A Big Ol' Page of Resources

Data and CS

Where I Started with this Stuff

Where I'm at today in my skillset/career is the result of a ton of trying, sucking, pivoting, and all around figuring it out as I went. I didn't know a damn thing about programming (hell, I barely knew how to use Excel) until my Senior year of college. To anyone trying reading this post to figure out how to get started, I feel that it bears benchmarking where I was when I decided to go down the Data Analyst rabbit hole. There's a whole lot of great stuff to engage with, and as far as I can tell, no best road map to navigate it with. This is how I got started, but YMMV.

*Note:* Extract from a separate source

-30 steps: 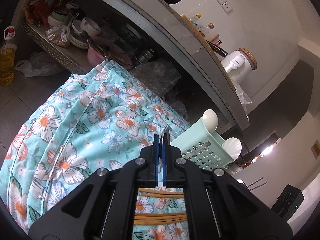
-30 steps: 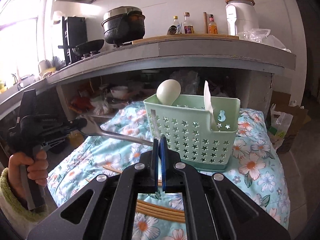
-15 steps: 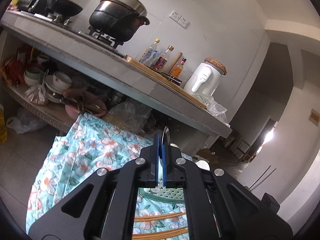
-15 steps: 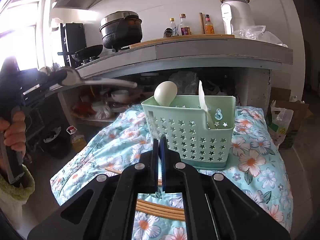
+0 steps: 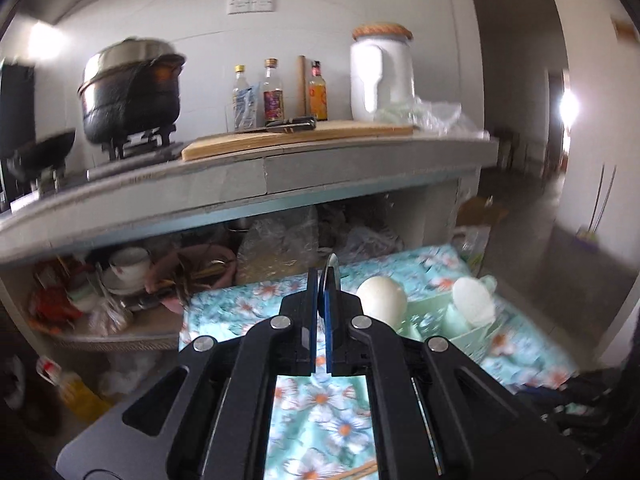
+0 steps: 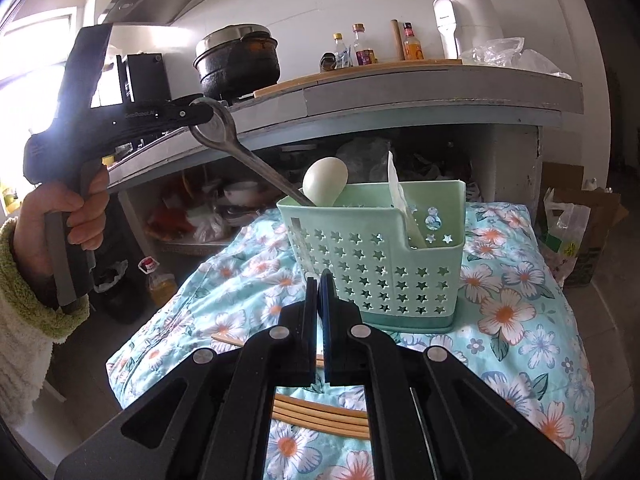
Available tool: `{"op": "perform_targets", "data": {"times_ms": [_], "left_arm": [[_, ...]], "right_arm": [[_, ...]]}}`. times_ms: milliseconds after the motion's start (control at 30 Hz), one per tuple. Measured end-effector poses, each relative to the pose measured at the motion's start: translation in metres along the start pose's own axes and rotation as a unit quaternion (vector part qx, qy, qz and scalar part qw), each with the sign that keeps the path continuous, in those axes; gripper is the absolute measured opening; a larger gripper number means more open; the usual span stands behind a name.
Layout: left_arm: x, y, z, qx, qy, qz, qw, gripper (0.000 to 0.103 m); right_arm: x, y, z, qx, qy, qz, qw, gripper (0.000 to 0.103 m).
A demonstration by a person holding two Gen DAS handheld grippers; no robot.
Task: Organize utensils
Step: 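Drop the metal spoon into the mint holder and open the left gripper, then withdraw both open grippers from the mint holder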
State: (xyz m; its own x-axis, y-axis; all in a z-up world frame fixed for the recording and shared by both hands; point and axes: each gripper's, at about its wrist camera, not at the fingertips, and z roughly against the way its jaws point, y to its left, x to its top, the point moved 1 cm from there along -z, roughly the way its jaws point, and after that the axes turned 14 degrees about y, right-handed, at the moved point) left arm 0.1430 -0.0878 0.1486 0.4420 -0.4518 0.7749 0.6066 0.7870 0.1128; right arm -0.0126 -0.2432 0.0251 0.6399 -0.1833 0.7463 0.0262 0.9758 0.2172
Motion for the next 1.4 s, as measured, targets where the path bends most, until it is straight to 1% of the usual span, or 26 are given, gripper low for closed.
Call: {"op": "perform_targets", "data": {"times_ms": [67,133,233,333,367,400,433,467,533,567,667,800,967,1100,1200,1300,1400], "left_arm": [[0.006,-0.012,-0.006,0.026,0.008,-0.028,0.9992,0.001],[0.010,-0.022,-0.011,0.033,0.019,-0.050,0.9980,0.001],[0.015,-0.031,-0.022,0.023,0.042,-0.063,0.9969,0.002],[0.018,-0.032,-0.029,-0.002,0.049,-0.049,0.9976,0.004],[0.019,-0.030,-0.030,-0.013,0.049,-0.039,0.9980,0.012],[0.019,-0.028,-0.031,-0.021,0.048,-0.030,0.9982,0.023],[0.019,-0.026,-0.031,-0.028,0.044,-0.019,0.9984,0.027],[0.018,-0.025,-0.030,-0.034,0.040,-0.010,0.9985,0.031],[0.017,-0.022,-0.029,-0.043,0.039,0.003,0.9983,0.033],[0.016,-0.021,-0.029,-0.047,0.038,0.010,0.9981,0.035],[0.011,-0.017,-0.023,-0.050,0.031,0.026,0.9979,0.042],[-0.004,-0.008,-0.014,-0.049,0.020,0.052,0.9972,0.054],[-0.033,0.005,-0.009,-0.055,0.026,0.100,0.9931,0.062],[-0.064,0.011,-0.015,-0.061,0.047,0.130,0.9885,0.065],[-0.086,0.014,-0.021,-0.071,0.066,0.153,0.9835,0.066],[-0.103,0.015,-0.024,-0.082,0.077,0.168,0.9794,0.066],[-0.114,0.014,-0.028,-0.090,0.082,0.174,0.9773,0.067]], "right_arm": [[-0.001,-0.001,0.000,0.003,-0.001,-0.002,1.000,0.002],[-0.001,-0.002,0.001,0.006,-0.002,-0.004,1.000,0.002],[-0.002,-0.003,0.001,0.008,-0.004,-0.006,1.000,0.002],[-0.004,-0.003,0.001,0.011,-0.003,-0.008,1.000,0.002],[-0.004,-0.004,0.001,0.012,-0.003,-0.009,1.000,0.002],[-0.005,-0.004,0.002,0.012,-0.004,-0.010,1.000,0.002],[-0.005,-0.004,0.002,0.012,-0.005,-0.011,1.000,0.002],[-0.005,-0.005,0.002,0.013,-0.005,-0.012,1.000,0.002],[-0.005,-0.006,0.002,0.012,-0.006,-0.013,1.000,0.002],[-0.004,-0.006,0.002,0.013,-0.007,-0.014,1.000,0.002],[-0.005,-0.008,0.003,0.013,-0.009,-0.019,1.000,0.002],[-0.004,-0.010,0.003,0.017,-0.011,-0.027,0.999,0.002],[-0.003,-0.014,0.005,0.026,-0.014,-0.036,0.999,0.002],[-0.001,-0.019,0.009,0.037,-0.018,-0.044,0.998,0.002],[0.002,-0.025,0.013,0.048,-0.023,-0.053,0.997,0.002],[0.006,-0.032,0.019,0.061,-0.030,-0.065,0.996,0.002],[0.012,-0.042,0.026,0.077,-0.037,-0.078,0.993,0.002]]}}
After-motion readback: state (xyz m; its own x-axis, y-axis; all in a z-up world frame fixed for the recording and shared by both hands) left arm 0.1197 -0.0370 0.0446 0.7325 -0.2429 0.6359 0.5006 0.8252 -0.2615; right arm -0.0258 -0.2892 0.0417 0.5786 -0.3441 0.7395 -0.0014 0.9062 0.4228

  • I was studying to be an Actuary for a good while. Got through Calc 1-4, Linear Algebra, Stats, Probability, Interest Theory. Didn't have good study habits and hit a real block in my Exam progression. I definitely use all of them in one capacity or another, but wish I'd understood how absolutely fundamental solid Linear Algebra chops are.
  • Near the end of undergrad, I started dipping my toes into Computer Science, and if I could do it all over again, I'd have, for sure, focused on this route. Learned the fundamentals (data structures, abstraction, OOP, resource management) in C++, took a Discrete Math class, and then they handed me a diploma before I could take any more. Wound up graduating with a B.S. in Econ, but with a far greater micro than macro focus.
  • And so during my last semester, while I was only taking two classes, I decided to simultaneously learn R and Python. I'd read all over that they were great tools to have in the Data Analyst role I was entering, but was unclear which would be better. I read The Art of R Programming and Learn Python the Hard Way, but unfortunately didn't find myself much closer to picking one. Then I stumbled across a blog where using Python, a guy had:

I was sold.

My Python Essentials

For anyone getting started with programming, one of the biggest barriers to entry is, IMO, the frustration of getting set up properly (read: why I still don't know Scala). Save yourself the headache and download the following:

  • The Anaconda distribution of Python, which pre-configures a whole mess of tools and libraries together so you don't have to. Expanding on what comes in the box is also super easy. I still use this today. Also, unless you have a reason to otherwise, I think you should download the latest version of 3.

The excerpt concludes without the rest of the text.